» **Exercise aim**: Report, as a bare number, how many lines in the data contain "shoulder".

Records provided Start Marker

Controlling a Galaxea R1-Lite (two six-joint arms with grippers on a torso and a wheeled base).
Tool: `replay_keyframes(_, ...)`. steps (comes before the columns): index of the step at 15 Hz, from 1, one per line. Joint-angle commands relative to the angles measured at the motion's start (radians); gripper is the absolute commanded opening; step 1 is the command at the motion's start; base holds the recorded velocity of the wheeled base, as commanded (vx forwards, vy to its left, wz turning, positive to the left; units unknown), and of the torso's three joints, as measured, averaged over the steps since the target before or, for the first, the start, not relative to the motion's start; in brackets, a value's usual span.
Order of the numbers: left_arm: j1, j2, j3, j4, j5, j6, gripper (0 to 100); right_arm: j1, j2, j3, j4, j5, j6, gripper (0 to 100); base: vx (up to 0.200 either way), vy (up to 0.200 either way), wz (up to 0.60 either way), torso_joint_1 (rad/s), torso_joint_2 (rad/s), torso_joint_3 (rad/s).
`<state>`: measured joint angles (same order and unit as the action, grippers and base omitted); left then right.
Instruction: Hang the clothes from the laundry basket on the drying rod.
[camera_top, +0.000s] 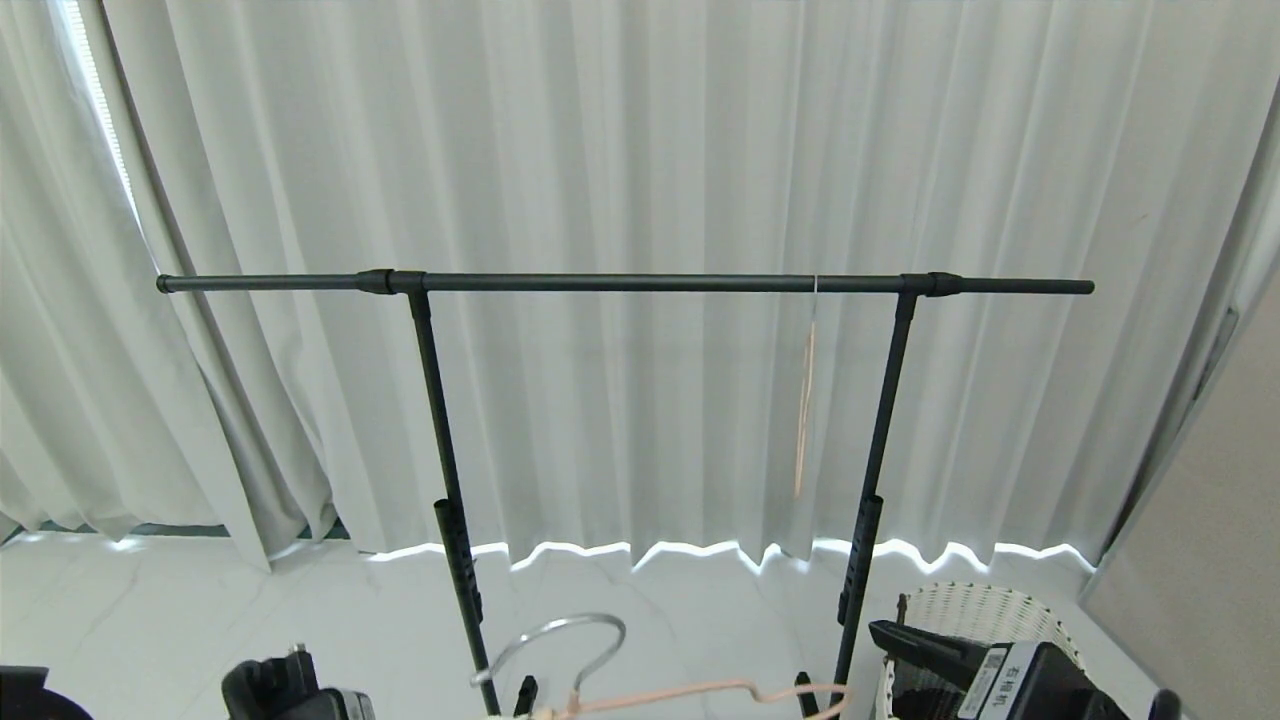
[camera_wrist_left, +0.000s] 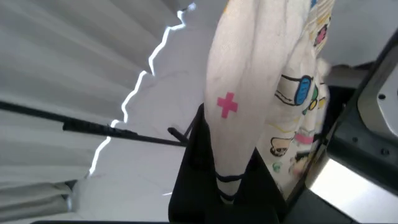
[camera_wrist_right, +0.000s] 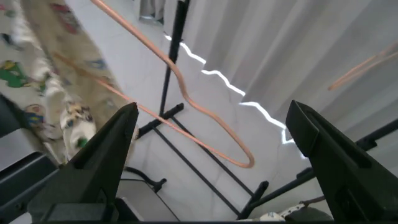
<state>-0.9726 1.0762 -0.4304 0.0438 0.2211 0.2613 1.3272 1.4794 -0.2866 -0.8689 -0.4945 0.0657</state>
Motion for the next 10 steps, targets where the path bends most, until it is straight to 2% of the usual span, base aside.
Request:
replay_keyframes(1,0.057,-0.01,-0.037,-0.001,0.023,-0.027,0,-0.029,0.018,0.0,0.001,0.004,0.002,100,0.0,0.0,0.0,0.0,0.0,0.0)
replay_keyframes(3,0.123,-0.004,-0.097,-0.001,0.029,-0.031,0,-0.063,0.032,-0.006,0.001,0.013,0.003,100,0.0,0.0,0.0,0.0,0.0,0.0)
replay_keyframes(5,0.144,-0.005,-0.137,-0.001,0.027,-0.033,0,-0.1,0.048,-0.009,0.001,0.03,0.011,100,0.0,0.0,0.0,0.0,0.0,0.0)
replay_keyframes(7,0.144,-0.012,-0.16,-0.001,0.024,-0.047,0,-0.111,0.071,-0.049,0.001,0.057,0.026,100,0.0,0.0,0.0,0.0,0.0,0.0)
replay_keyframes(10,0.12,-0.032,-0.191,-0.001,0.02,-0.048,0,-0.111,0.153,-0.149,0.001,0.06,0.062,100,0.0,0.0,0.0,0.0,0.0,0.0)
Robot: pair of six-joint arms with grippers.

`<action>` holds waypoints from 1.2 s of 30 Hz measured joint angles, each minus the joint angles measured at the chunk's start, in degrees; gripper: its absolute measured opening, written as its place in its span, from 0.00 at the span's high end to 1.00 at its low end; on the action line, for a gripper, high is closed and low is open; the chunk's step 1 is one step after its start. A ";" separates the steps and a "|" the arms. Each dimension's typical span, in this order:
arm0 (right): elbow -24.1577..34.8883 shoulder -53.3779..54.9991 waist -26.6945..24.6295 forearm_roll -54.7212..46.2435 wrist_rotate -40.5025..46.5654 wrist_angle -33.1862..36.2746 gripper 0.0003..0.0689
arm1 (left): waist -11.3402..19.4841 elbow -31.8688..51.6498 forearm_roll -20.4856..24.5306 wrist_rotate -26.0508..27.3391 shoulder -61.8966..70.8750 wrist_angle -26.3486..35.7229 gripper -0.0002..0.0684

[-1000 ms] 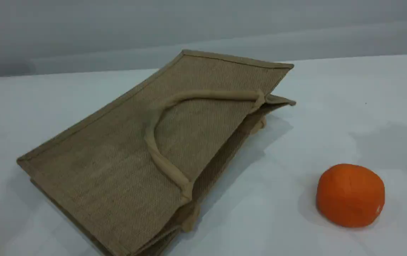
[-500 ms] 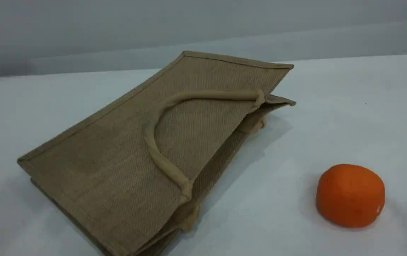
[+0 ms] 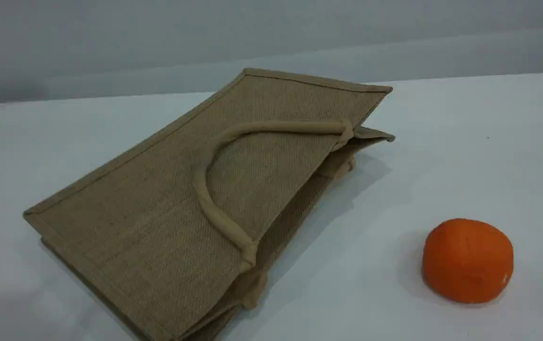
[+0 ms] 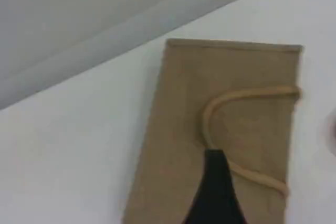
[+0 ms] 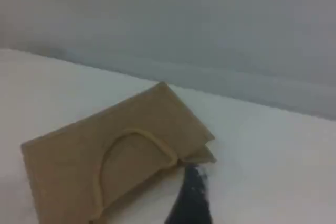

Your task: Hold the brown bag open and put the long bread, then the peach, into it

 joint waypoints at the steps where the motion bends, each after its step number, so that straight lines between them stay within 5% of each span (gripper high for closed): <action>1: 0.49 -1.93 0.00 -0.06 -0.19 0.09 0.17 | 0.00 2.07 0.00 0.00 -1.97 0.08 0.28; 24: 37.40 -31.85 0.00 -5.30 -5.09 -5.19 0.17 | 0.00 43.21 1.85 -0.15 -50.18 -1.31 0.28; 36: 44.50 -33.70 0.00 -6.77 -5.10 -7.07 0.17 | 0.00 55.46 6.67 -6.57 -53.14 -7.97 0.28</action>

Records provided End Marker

» **Solution**: 2